The Tesla V100 features high-bandwidth HBM2 memory, which can be stacked on the same physical package as the GPU, thus permitting more GPUs and memory to be installed in servers. The V100s in TACC Longhorn have eight memory chips per HBM2 stack, and four stacks, yielding 32 GB of GPU memory in each device. This configuration provides 900 GB/sec of peak memory bandwidth across the four stacks.

Data integrity is important in scientific computing, and the CPUs of HPC systems typically have ECC (error correction code) memory as a guard against data corruption. This feature is found in NVIDIA's GPGPU devices as well, and it is a property of both the Tesla V100 and the Quadro RTX 5000.

Most often, data starts out on the host and must be transferred to the memory on the device. Such memory transfers may be initiated explicitly, but it is also possible to do this through Unified Memory, a single memory address space that permits applications to allocate and access a common set of data from code running on either CPUs or GPUs.

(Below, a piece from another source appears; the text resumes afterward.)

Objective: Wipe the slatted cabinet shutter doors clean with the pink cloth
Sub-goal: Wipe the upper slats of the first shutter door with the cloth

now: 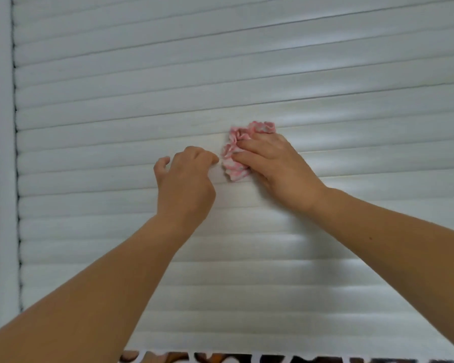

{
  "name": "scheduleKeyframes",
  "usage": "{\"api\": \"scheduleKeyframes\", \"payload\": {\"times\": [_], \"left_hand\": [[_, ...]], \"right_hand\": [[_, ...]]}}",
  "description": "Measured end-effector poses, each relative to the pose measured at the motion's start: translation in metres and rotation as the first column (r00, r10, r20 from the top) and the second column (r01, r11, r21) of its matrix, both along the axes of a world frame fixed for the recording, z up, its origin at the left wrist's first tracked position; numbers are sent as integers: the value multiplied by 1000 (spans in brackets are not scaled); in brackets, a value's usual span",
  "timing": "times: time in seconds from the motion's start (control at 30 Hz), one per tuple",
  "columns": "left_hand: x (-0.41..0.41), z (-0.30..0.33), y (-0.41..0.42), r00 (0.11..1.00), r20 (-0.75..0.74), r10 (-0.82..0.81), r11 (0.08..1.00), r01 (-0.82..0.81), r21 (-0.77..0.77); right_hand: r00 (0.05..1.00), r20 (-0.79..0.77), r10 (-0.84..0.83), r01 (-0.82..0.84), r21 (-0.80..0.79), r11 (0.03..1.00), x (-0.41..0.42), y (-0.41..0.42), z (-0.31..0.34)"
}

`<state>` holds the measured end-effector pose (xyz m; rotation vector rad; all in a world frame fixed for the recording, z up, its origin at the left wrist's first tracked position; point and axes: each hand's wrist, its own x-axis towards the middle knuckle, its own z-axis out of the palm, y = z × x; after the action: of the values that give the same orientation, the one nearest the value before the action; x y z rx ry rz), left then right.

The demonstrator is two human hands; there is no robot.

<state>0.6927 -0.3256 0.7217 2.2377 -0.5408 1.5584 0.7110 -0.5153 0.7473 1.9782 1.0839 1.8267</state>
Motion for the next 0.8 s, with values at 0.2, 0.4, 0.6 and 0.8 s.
{"api": "scheduleKeyframes", "payload": {"times": [0.2,0.4,0.6,0.8], "left_hand": [[-6,-36,9,997,-79,-15,1000,14,-12],[-15,-52,16,984,-177,-3,1000,3,-1],[-19,-60,18,982,-186,-23,999,18,-27],[-20,-74,12,969,-244,-37,999,29,-36]], "right_hand": [[989,-148,21,-25,-20,1000,-7,-7,-92],[867,-497,47,-98,-77,992,-49,-9,-143],[957,-231,174,-33,511,859,-71,-23,-70],[969,-245,-42,208,710,673,-63,-38,-49]]}}
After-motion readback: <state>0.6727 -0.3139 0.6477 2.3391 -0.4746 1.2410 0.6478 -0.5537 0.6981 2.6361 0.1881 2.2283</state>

Allocating Unified Memory is straightforward: typical calls to malloc() or new are simply replaced with calls to cudaMallocManaged(). The resulting pointer provides access to the data from any processor. CUDA system software works with the hardware to take care of migrating the requested memory pages to the physical memory of the accessing processor, whether it is on the host or the device.

Several streams of memory transfers are typically initiated on the CPU side, so that some GPU kernels can start doing their computations while other kernels wait for data. This is true of explicit transfers as well as those done implicitly through Unified Memory.

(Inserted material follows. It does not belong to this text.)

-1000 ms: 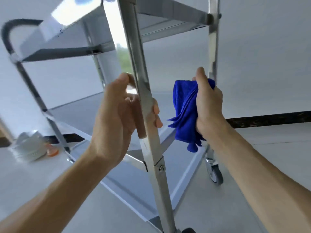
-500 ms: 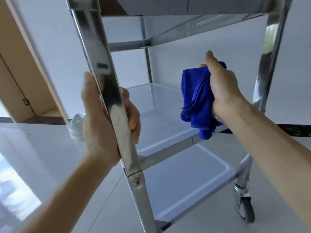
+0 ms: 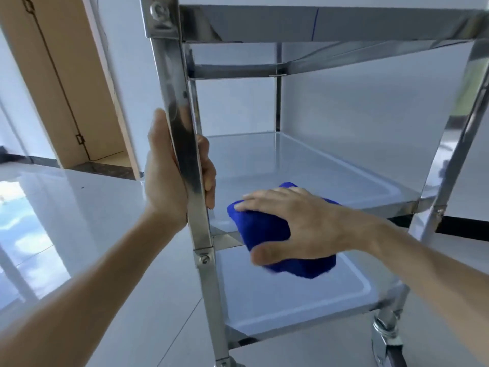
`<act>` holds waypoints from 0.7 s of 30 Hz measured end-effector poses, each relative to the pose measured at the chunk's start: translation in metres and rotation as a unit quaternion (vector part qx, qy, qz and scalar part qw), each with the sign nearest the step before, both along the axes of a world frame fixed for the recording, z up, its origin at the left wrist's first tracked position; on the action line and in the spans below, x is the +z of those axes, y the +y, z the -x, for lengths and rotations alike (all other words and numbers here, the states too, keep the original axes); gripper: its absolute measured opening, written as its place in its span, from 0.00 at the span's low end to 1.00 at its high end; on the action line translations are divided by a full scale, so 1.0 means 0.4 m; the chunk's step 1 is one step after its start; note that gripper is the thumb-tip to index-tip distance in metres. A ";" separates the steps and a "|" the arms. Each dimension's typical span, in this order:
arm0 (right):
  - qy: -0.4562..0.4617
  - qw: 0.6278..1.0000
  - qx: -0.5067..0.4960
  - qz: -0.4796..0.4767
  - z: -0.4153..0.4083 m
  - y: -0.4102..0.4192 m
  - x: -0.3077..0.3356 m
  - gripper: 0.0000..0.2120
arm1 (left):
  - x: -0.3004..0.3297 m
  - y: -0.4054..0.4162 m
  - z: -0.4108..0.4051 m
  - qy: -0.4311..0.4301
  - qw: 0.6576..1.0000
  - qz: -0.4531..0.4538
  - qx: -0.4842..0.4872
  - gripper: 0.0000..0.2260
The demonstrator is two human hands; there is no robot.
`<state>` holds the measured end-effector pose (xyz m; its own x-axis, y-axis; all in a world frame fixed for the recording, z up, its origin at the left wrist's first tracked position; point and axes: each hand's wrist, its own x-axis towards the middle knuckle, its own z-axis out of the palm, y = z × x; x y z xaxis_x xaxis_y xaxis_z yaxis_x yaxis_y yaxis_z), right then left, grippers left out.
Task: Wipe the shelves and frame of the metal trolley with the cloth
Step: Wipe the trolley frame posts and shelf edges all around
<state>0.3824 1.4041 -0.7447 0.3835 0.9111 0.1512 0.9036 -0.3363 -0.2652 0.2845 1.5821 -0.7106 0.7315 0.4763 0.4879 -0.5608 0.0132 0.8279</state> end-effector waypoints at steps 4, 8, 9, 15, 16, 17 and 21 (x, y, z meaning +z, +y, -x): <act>-0.049 0.997 0.000 -0.065 0.047 0.080 -0.031 0.35 | -0.003 0.092 0.033 0.028 0.999 0.012 0.033 0.31; -0.299 0.951 -0.069 -0.037 0.074 0.174 -0.110 0.34 | -0.002 0.136 0.046 0.054 0.998 0.024 0.025 0.30; -0.316 0.945 -0.069 -0.047 0.077 0.199 -0.116 0.34 | -0.004 0.138 0.045 0.054 0.998 0.030 0.031 0.29; -0.372 0.920 -0.011 -0.122 0.082 0.274 -0.123 0.29 | -0.017 0.147 0.030 0.024 0.994 0.020 0.104 0.25; -0.379 0.917 -0.002 -0.125 0.079 0.269 -0.121 0.28 | -0.017 0.152 0.028 0.015 0.994 0.021 0.105 0.25; -0.382 0.915 0.011 -0.128 0.072 0.259 -0.117 0.27 | -0.017 0.157 0.026 0.012 0.994 0.021 0.106 0.25; -0.419 0.891 0.033 -0.173 0.000 0.148 -0.121 0.26 | -0.022 0.173 0.020 0.002 0.995 0.021 0.096 0.24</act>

Host-to-Device and Device-to-Device Transfers

The speed at which data can be transferred from the host to the device and back is set by the type of interconnect. In most cases, GPU devices are inserted into expansion slots in their hosts, and the number of PCIe lanes in the slot determines the peak bandwidth. Commonly, the Tesla V100 is connected to the host by 16 lanes (x16) of PCIe3, each capable of 1 GB/s in each direction, providing an overall bidirectional bandwidth of 32 GB/s.

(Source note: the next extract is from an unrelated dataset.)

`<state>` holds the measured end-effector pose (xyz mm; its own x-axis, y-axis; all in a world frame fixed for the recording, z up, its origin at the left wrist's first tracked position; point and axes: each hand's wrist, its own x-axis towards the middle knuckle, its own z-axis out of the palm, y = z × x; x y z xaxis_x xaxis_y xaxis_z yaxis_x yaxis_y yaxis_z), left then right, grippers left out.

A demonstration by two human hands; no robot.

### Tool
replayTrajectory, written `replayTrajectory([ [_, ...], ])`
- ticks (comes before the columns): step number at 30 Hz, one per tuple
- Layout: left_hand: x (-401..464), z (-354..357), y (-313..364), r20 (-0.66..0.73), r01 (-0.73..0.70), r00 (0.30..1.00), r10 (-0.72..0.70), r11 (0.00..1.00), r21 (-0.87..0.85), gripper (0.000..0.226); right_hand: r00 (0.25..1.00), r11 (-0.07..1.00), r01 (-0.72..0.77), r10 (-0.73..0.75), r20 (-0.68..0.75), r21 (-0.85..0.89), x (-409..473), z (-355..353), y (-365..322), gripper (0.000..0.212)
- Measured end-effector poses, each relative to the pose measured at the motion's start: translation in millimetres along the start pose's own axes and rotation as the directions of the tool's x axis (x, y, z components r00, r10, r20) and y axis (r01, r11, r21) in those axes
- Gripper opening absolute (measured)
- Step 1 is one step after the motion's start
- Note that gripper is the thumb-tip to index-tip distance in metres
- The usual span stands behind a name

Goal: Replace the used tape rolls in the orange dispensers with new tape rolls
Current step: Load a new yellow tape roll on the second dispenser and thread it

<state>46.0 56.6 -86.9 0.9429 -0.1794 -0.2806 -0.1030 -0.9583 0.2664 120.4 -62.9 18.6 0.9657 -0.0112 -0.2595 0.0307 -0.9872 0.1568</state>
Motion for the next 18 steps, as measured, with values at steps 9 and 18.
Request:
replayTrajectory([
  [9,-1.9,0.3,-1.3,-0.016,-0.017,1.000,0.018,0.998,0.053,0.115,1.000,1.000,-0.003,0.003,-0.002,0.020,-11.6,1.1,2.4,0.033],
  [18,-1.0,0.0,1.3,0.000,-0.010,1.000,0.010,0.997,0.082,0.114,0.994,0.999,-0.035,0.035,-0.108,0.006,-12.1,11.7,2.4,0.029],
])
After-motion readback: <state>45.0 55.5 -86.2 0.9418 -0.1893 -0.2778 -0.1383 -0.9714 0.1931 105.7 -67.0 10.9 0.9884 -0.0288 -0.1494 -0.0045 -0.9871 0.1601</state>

TACC Longhorn, however, was built around IBM POWER9 processors, which at the time were the only CPUs that could communicate directly with GPUs using NVIDIA's NVLink 2.0 technology. NVLink was originally developed to provide dramatic improvements in bandwidth between GPU devices, but in IBM servers it was further used to remove the potential PCIe bottleneck between CPUs and GPUs. The figure below shows the speeds of the bidirectional NVLink 2.0 connections within a Longhorn node.

IBM AC922 server image, in which each of a pair of POWER9 processors is connected to a pair of V100s, with all links running at 150 GB/s, giving the V100s coherent access to system memory
IBM AC922 with 4 NVIDIA Tesla V100s
Source: IBM presentation at GTC 2018

If each POWER9 processor had just one V100 attached to it, that single connection could reach the full peak bidirectional bandwidth of 300 GB/s. As it is, the bandwidth to one of the processors is split between two attached GPUs to give 150 GB/s to each, and these GPUs are in turn attached to one another with a 150 GB/s link. The second processor in each node has a similar arrangement with 2 attached GPUs of its own.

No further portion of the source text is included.